Sheffer shook her head. “It’s a done deal, paisano. I know you’re disappointed, but think about it: it could have been worse. It could have been a 3-to-2 recommendation to retain him here. With the political pressure from the state and a vote like that, Hatch would have been a foregone conclusion. At least we still have one last chance to lobby for his release tomorrow. Let’s go for it.”
I snorted a little at that one. Yea, rah rah. Sheffer as head cheerleader.
She asked me if I’d gotten the letters. “All two of them,” I said, handing them over. Between us, we had approached twelve people about the possibility of writing letters to the Review Board advocating my brother’s release from Hatch. We’d gotten refusals from all but two. “I like this one,” Sheffer said, holding up the letter from Dessa.
“I can’t believe Dr. Ehlers reneged on us,” I said. “First he says he’ll write one. Then I go over to his office to pick it up and his receptionist says he’s changed his mind. You know what I think? I think someone from the state got to him—told him not to write the thing.”

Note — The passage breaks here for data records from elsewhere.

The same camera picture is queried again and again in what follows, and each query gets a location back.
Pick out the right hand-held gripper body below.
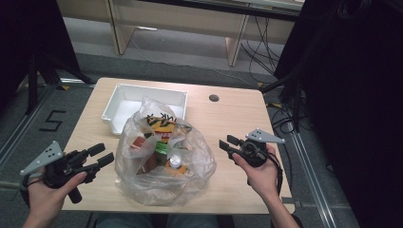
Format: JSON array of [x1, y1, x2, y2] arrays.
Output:
[[235, 127, 286, 168]]

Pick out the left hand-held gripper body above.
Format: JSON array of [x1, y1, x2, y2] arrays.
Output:
[[19, 141, 101, 204]]

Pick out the person's legs in jeans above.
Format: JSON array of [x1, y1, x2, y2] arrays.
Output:
[[94, 213, 221, 228]]

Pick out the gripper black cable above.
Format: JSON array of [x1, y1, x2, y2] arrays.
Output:
[[18, 172, 46, 208], [265, 151, 284, 197]]

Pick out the person's left hand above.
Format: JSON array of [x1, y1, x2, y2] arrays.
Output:
[[27, 170, 88, 224]]

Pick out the person's right hand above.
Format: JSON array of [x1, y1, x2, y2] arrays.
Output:
[[231, 143, 281, 200]]

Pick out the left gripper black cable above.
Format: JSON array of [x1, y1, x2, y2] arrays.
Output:
[[18, 172, 46, 208]]

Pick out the black tripod stand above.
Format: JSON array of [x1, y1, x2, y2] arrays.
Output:
[[24, 51, 97, 116]]

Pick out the dark curtain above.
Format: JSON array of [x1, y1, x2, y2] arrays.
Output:
[[274, 0, 403, 228], [0, 0, 82, 110]]

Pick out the aluminium floor rail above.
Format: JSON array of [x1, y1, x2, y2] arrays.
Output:
[[0, 83, 59, 173], [286, 124, 339, 228]]

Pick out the light wooden desk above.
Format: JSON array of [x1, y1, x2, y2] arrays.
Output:
[[56, 0, 306, 67]]

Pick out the white plastic tray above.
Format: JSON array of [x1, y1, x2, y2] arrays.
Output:
[[101, 83, 188, 137]]

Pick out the clear plastic bag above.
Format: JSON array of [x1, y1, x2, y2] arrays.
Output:
[[113, 96, 218, 208]]

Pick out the black and yellow chips bag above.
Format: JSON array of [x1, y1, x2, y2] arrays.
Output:
[[144, 112, 179, 143]]

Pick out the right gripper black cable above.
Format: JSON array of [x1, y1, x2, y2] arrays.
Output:
[[265, 151, 284, 197]]

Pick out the black metal stand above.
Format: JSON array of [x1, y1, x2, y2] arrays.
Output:
[[259, 60, 307, 133]]

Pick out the hanging black cables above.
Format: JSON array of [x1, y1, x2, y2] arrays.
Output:
[[240, 15, 283, 79]]

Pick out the orange bottle with white cap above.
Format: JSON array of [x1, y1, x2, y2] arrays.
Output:
[[164, 155, 188, 179]]

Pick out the green snack packet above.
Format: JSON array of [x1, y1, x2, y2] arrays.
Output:
[[154, 141, 173, 156]]

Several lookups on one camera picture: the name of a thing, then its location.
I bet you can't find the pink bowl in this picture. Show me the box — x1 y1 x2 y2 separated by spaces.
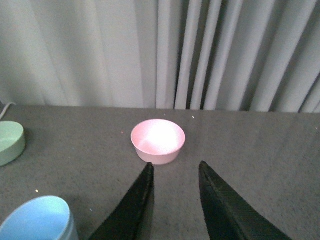
130 119 186 165

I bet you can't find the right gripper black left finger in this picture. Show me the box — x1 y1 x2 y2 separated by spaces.
89 162 155 240

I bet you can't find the green bowl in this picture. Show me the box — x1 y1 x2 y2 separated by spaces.
0 121 26 167

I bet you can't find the white curtain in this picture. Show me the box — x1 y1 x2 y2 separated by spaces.
0 0 320 113

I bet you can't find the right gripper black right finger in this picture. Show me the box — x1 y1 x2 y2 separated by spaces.
198 161 290 240

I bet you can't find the light blue cup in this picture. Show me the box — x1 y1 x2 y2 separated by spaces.
0 195 79 240

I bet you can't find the white power cable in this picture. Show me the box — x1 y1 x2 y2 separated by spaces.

Sheffer smiled. Told me I was starting to sound a little paranoid, like someone else she knew. I stared back at her, not laughing. “Okay, let’s focus on what we’ve got instead of what we didn’t get,” she said. “And we still need to put the finishing touches on your argument. Because I think that if anyone’s going to sway the Board, Domenico, it’s you who has the best shot.”
“Yeah?”
“Yeah. As long as that Sicilian temper of yours doesn’t flare up.”
I got up. Walked over to the window. “So what’s your gut feeling on this?” I said. “You think he’s going to get out of here?”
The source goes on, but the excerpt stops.